DREW HORRIBLE is an MG fantasy with series potential, complete at 64,000 words. Fans of THE WITCH’S BOY, THE SCHOOL FOR GOOD AND EVIL, and HOW TO TRAIN YOUR DRAGON might also enjoy DREW HORRIBLE.
First 250 words:
Drew Horrible pulled his robe tighter around him. He clutched a small crumpled paper in his left hand as a chill snaked down his spine. The light from the cave ceilings above had dimmed to a soft glow, taking its warmth with it. But it was more than the frosty night air that set his teeth chattering.
“Fangs of Apollo,” Drew sighed, surveying his war-torn appearance. The hem of his new robes were torn to muddy shreds. His father would not approve, and now he’d have to sneak into the castle through the kitchens to avoid a vicious scolding, and he was already late as it was.
He gripped his paper tighter, taking cover behind a precariously leaning orange tree. Its fruit looked more purple-ish than orange.
Something else for his father to gripe about.
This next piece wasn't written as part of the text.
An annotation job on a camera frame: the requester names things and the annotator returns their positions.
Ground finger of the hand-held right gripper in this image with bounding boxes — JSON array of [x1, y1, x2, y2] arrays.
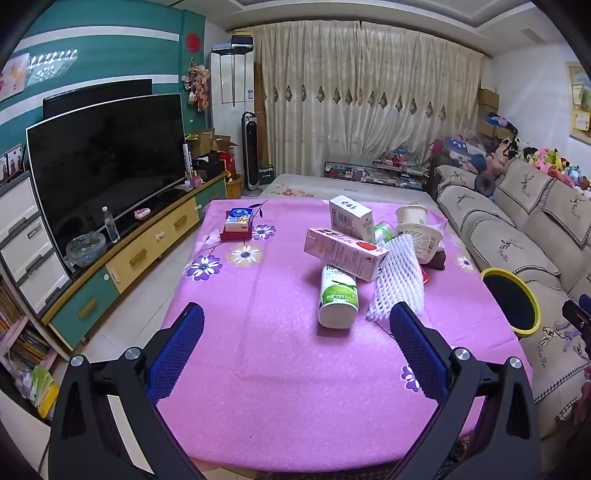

From Drew’s spot in the garden behind the scentless fruit trees, the castle’s eastern wall stood clearly visible. Light poured from the row of windows, where the banquet was surely almost underway.
Ugh. The banquet.
Drew brushed his hair from his eyes. Ever since he’d received his note that afternoon, a dull ache had clamped on to his head with relentless tenacity. Un-crumpling the note, he read his father’s words for the hundredth time:
All eyes will be on you tonight, so look sharp, and take care not to slouch like a Commoner, as you are so often in the habit of doing. Also, I have a surprise announcement concerning you, so you’d do well to pay attention.